Camille:—Eh bien! nous payerons le reste.
Elisabeth:—Tant mieux, cela fait que nous aurons aussi habillé la petite fille.
Madeleine, riant:—Nous voilà donc enfin d'accord, grâce à Mme Juivet: ce n'est pas sans peine.
J'avais tout entendu, puisque la porte était restée ouverte; j'étais indigné contre Mme Juivet, qui faisait payer à mes bonnes petites maîtresses le double au moins de ce que valaient ses marchandises. J'espérais que les mamans ne les laisseraient pas faire le marché. Nous retournâmes à la maison; tout le monde fut d'accord en revenant, ... grâce à Mme Juivet, ... comme avait dit innocemment Madeleine.
Il faisait beau temps; on était assis sur l'herbe devant la maison quand nous arrivâmes. Pierre, Henri, Louis et Jacques avaient pêché dans un des étangs pendant que nous étions au village; ils venaient de rapporter trois beaux poissons et beaucoup de petits. Pendant que Louis et Jacques m'ôtaient mon bât et ma bride, les quatre cousines expliquèrent à leurs mamans ce qu'elles avaient acheté.

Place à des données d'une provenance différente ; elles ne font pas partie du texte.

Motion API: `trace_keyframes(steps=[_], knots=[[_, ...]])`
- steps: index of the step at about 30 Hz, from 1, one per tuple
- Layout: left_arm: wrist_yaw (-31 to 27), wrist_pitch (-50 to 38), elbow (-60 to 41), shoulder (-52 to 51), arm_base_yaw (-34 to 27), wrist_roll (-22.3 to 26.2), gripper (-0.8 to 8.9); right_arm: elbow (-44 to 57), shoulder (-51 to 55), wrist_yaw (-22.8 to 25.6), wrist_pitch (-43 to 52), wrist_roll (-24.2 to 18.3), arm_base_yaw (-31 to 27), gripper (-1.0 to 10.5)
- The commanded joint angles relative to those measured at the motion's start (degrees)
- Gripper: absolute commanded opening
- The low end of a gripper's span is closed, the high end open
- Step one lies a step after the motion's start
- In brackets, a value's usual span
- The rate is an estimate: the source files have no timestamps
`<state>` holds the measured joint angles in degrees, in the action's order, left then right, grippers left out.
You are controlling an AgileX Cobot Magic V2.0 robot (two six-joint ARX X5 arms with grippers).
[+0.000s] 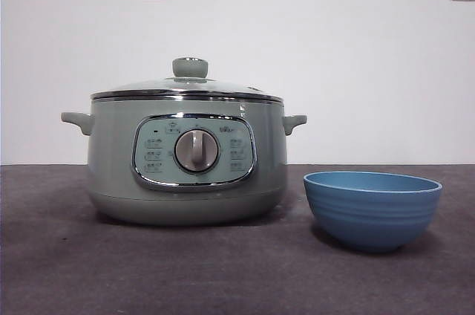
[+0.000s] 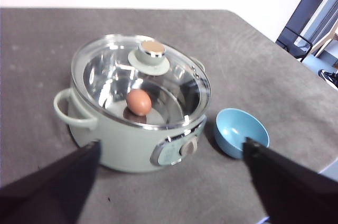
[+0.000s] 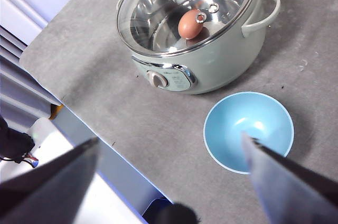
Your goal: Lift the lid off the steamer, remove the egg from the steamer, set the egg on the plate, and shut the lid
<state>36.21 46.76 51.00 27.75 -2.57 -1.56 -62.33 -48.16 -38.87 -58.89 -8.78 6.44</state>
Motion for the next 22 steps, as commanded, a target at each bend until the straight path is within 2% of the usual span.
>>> trace_keyframes(steps=[1, 8, 12, 22], knots=[[0.1, -2.6, 0.2, 0.6, 0.0, -0.4, 5.03, 0.0, 0.0, -0.1, 0.1, 0.4, 0.2, 6.0], [-0.1, -9.8, 0.3, 7.2, 0.2, -1.3, 5.03, 0.0, 0.0, -0.1, 0.2, 0.4, 0.2, 6.0], [-0.5, -15.1, 1.5, 13.1, 2.3, -1.3, 5.03, 0.0, 0.0, -0.1, 0.3, 0.4, 0.2, 6.0], [-9.9, -23.9, 11.2, 32.8, 12.8, -0.8, 5.03, 0.0, -0.2, 0.0, 0.8, 0.4, 0.2, 6.0]])
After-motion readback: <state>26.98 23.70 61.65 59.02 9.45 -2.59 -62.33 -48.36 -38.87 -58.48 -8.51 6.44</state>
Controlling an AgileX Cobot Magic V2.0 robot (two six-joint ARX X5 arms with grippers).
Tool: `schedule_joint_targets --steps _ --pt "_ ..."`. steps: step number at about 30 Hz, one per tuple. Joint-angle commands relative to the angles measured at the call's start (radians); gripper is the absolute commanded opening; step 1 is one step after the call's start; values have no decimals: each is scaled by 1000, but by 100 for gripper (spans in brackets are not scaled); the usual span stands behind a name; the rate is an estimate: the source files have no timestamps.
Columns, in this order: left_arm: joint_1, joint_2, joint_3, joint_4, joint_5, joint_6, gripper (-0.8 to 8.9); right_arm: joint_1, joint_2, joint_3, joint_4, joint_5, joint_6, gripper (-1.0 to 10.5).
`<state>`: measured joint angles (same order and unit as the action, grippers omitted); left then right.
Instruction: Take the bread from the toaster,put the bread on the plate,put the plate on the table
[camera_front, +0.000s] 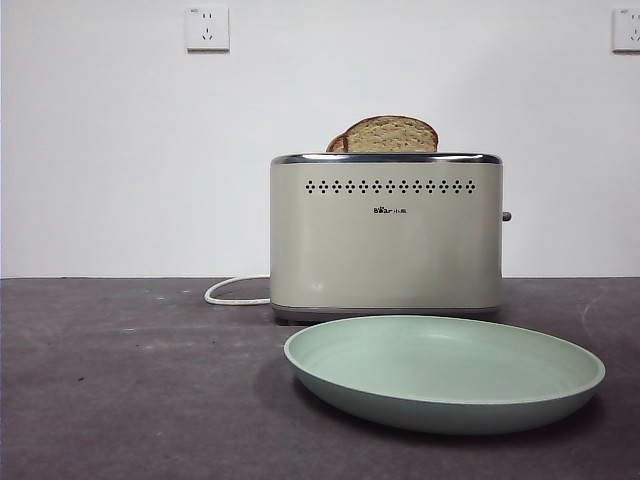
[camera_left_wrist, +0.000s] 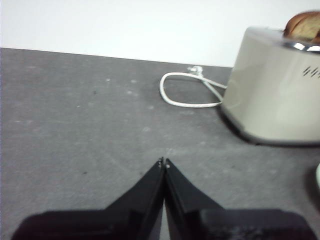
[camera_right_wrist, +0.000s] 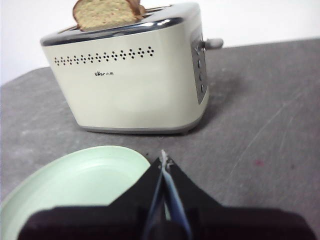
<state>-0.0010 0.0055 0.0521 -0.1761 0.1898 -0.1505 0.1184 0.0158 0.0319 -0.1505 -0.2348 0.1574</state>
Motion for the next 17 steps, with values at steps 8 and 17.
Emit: schedule_joint_targets --steps 8,17 --pt "2 48 240 -137 125 -60 -7 2 166 223 -54 -38 109 -12" --pt "2 217 489 -302 296 -52 -7 3 443 615 -426 -160 -44 -12"
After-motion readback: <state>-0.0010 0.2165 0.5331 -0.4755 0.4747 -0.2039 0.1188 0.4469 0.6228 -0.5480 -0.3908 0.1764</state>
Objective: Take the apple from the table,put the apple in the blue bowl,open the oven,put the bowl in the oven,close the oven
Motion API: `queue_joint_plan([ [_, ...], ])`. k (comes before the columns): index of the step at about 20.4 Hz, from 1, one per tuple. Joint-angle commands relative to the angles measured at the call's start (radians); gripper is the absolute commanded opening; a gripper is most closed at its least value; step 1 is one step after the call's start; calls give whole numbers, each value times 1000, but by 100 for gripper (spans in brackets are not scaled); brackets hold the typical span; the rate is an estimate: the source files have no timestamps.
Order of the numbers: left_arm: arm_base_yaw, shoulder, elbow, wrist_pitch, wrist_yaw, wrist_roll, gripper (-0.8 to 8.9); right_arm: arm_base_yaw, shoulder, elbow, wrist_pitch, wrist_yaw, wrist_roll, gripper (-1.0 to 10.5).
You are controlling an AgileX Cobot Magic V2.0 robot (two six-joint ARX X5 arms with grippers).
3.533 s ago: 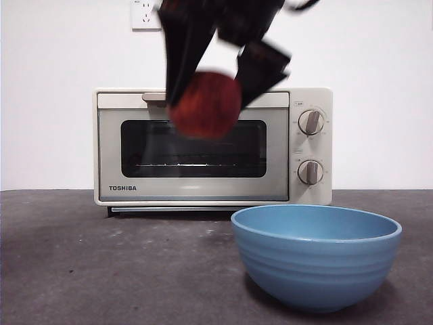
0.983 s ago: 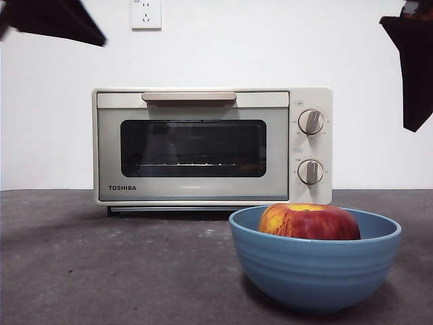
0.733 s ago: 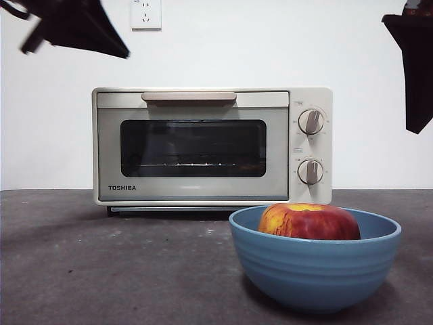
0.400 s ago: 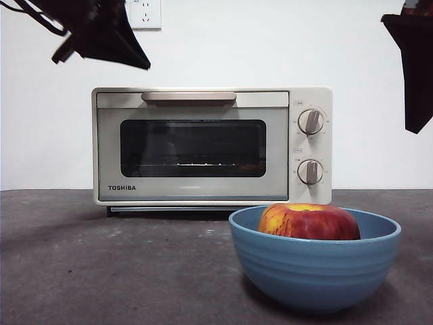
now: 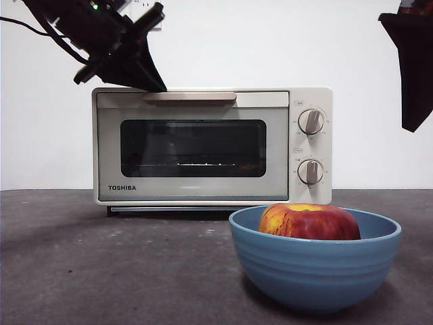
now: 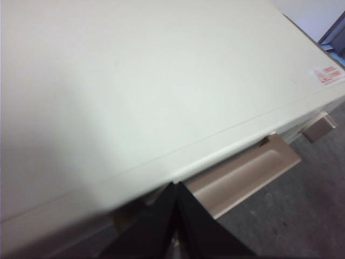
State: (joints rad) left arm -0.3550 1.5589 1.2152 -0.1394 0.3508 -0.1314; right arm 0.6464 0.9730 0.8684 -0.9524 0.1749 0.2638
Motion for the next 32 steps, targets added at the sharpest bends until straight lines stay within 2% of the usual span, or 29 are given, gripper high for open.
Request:
queue_joint_plan([
  [1,-15,29,24,5,-32,37,7,6,6,16,9,-2,14,440],
  [6,-31,33,24,-5,-42,48,7,6,6,16,10,-2,14,440],
  [15,-108,33,24,-144,-41,69,7,6,6,16,9,-3,14,440],
  [32,-240,33,24,-536,-40,80,7,6,6,16,9,-22,14,440],
])
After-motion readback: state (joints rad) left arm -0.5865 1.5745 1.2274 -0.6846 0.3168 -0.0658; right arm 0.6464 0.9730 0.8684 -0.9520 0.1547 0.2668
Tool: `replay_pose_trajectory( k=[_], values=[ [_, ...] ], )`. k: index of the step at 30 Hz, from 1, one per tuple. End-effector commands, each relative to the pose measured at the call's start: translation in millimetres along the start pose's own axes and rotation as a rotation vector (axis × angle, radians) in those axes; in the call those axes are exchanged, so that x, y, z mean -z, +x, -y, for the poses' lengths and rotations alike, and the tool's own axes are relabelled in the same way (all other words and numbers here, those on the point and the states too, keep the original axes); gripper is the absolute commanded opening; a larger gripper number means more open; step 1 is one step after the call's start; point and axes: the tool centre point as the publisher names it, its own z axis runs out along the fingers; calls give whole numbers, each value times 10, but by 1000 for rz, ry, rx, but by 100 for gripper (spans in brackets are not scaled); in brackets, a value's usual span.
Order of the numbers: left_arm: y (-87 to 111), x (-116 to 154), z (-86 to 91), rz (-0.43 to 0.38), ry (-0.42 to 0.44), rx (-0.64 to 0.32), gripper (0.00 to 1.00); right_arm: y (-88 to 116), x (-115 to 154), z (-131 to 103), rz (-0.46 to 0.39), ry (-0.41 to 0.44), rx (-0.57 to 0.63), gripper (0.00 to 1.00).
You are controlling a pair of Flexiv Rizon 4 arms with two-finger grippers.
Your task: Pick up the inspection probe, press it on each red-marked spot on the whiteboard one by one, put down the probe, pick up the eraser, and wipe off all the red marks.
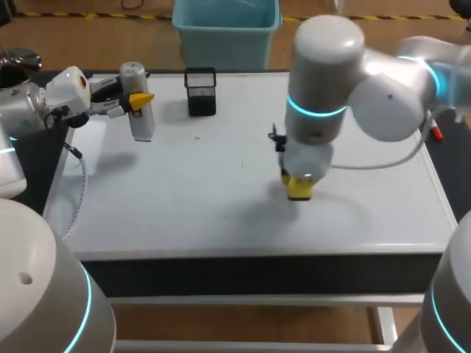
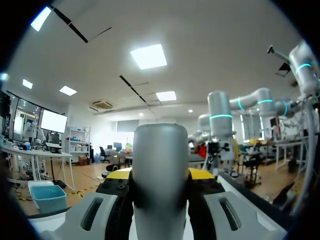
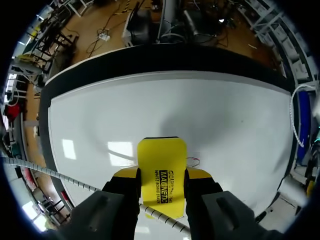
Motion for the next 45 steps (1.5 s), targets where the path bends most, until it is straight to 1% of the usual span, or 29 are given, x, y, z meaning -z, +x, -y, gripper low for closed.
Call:
replay_pose_trajectory(
  k=[1,8,18,24,36,45],
  values=[
    [-8,-2,-1,-2,2,-1,0,-241,-119,7,-72,-9,8,0],
    [-8,-2,-1,-2,2,-1,0,-421,-202,-9,-68,-1,81,0],
    [-8,-2,-1,-2,2,-1,0,-513,-256,-14,-46,-16,107,0],
    [-8,-2,-1,-2,2,-1,0,-522,-299,-14,-30,-31,123,0],
    [-8,-2,-1,-2,2,-1,0,-501,-343,10,-32,-38,133,0],
    [-8,-2,-1,-2,2,-1,0,-440,-402,39,-35,-53,118,0]
  ],
)
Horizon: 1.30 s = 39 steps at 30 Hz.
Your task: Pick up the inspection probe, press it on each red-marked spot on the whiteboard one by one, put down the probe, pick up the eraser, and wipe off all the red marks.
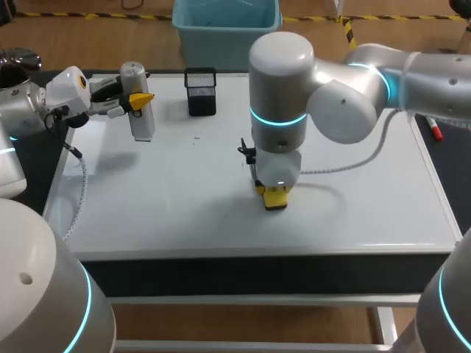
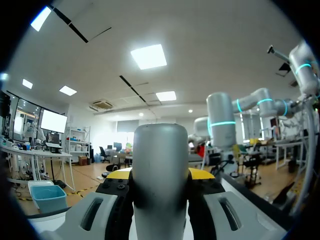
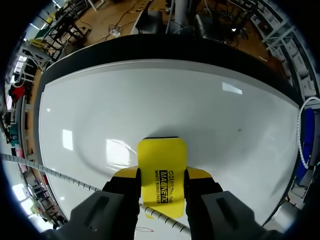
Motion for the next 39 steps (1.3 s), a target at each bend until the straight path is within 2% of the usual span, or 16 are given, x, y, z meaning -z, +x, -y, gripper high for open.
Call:
replay_pose_trajectory(
  k=[1,20,29,39],
  values=[
    [-7,-2,-1,-2,2,-1,0,40,-23,28,-1,-6,0,0],
    [-7,-2,-1,-2,2,-1,0,396,-80,61,-17,-19,-81,0],
    [-7,-2,-1,-2,2,-1,0,651,-65,82,-29,-17,-142,0],
    [-7,-2,-1,-2,2,-1,0,953,79,100,21,-15,-196,0]
  ],
)
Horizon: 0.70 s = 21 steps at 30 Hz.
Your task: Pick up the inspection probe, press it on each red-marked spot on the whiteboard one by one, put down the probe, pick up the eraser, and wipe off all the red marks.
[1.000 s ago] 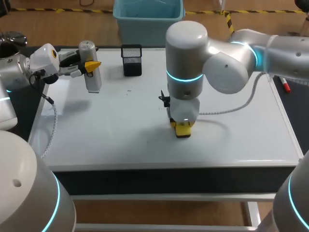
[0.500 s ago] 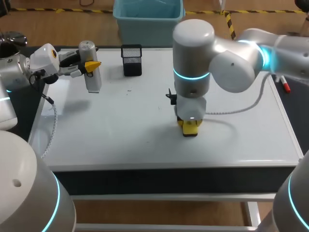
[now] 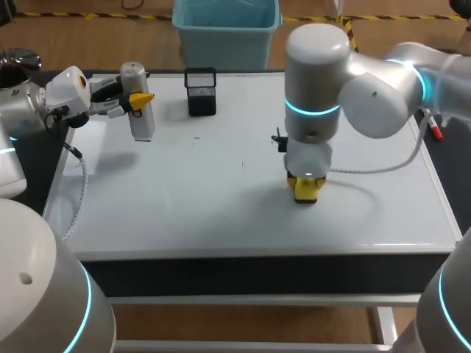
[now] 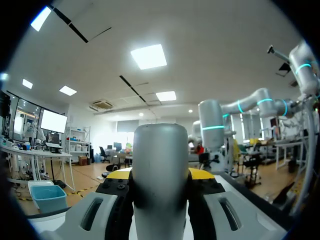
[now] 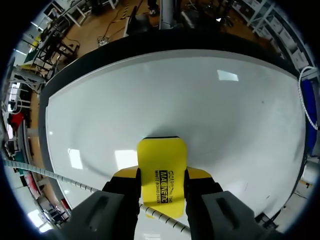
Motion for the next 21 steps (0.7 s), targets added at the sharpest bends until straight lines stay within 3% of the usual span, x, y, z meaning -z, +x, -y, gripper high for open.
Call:
replay_pose_trajectory(
  k=[1,12,21],
  values=[
    [-7,-2,0,-2,2,-1,0,225,128,1,35,10,-8,0],
    [-7,-2,0,-2,2,-1,0,648,301,155,61,23,-75,0],
    [-7,-2,0,-2,2,-1,0,1156,350,436,70,23,-155,0]
  ],
)
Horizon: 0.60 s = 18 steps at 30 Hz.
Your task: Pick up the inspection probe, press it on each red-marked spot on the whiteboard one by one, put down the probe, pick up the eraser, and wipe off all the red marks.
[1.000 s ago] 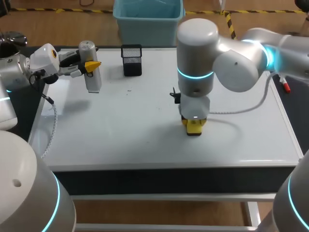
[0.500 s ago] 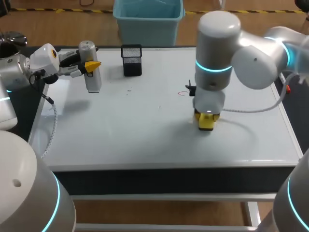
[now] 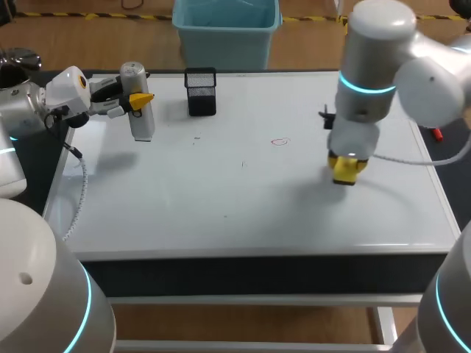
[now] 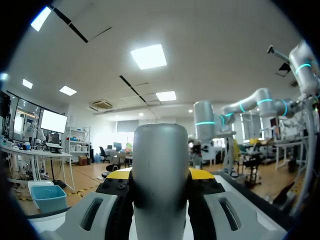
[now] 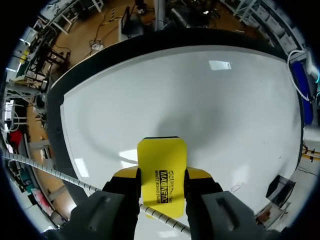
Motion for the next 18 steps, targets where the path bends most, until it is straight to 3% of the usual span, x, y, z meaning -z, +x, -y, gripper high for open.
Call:
replay_pose_trajectory(
  k=[1,18],
  values=[
    [-7,-2,-1,-2,2,-1,0,301,38,150,39,-12,-23,0],
    [-7,-2,-1,-2,2,-1,0,1131,-102,559,49,-52,-137,0]
  ],
)
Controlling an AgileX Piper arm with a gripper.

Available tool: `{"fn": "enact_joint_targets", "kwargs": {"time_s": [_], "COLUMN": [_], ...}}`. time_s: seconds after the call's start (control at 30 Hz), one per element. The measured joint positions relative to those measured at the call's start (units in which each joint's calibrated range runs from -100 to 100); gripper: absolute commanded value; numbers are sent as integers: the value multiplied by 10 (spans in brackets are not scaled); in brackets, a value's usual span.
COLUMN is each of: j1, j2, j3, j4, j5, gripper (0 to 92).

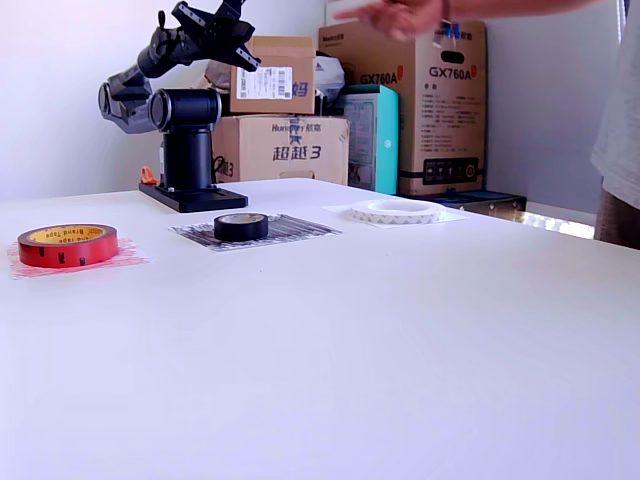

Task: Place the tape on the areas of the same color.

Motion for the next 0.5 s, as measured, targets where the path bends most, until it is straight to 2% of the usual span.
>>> {"fn": "enact_joint_targets", "kwargs": {"time_s": [0.23,0.5], "j1": [0,0], "j2": [0,0], "j3": [56,65], "j4": [-130,-187], "j5": [0,0], "gripper": [0,0]}}
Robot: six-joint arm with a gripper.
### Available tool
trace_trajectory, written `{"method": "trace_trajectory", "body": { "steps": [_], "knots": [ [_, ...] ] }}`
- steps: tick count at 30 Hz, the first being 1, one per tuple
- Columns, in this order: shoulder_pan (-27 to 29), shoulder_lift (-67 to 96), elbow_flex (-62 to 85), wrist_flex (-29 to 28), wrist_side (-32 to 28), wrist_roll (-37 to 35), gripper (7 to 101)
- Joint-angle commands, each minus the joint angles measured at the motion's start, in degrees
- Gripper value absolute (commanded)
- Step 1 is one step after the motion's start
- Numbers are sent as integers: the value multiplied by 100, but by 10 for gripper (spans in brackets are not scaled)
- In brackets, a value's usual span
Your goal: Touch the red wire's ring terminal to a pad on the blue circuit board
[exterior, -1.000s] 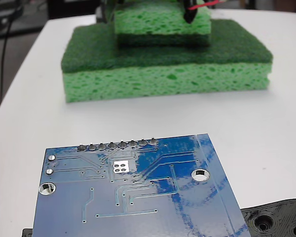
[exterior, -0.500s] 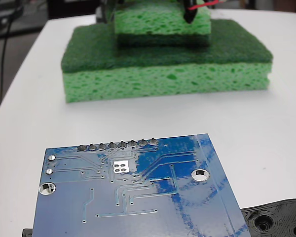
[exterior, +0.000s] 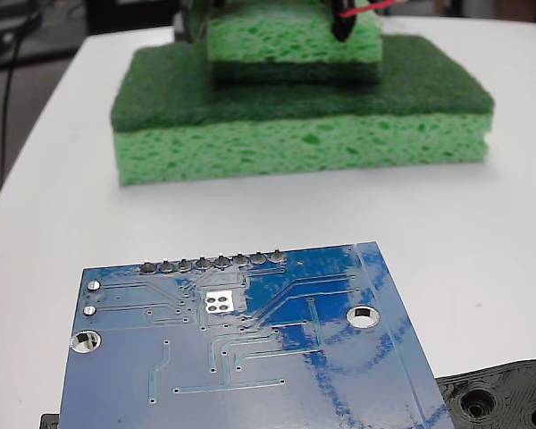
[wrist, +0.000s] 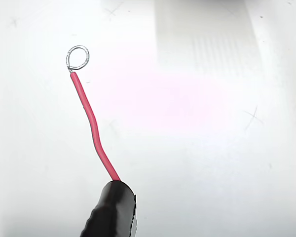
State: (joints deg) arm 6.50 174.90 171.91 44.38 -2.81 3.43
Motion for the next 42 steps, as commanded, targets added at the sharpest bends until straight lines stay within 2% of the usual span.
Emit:
{"method": "trace_trajectory", "body": {
  "steps": [1,6,13,20,31,42],
  "knots": [
    [70,9,-88,-9,-70,18,1003],
    [281,9,-343,70,-264,0,1003],
    [308,-290,-1063,369,-185,-35,1003],
    [387,-2004,-2259,316,-53,-123,1003],
    [1028,-4166,-3937,387,-527,-387,1003],
    [1037,-6135,-5361,413,-545,-334,1003]
  ]
}}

—Pour combien d'argent en avez-vous? demanda la maman de Thérèse. Combien te reste-t-il de tes vingt francs, Thérèse?
Thérèse fut un peu embarrassée; elle rougit légèrement.
—Il ne me reste rien, maman, dit-elle.
—Vingt francs pour habiller un enfant de six à sept ans; dit la maman de Camille; mais c'est horriblement cher. Qu'avez-vous donc acheté?
Thérèse ne savait seulement pas ce que Madeleine et Elisabeth s'étaient dépêchées d'acheter, de sorte qu'elle ne put répondre.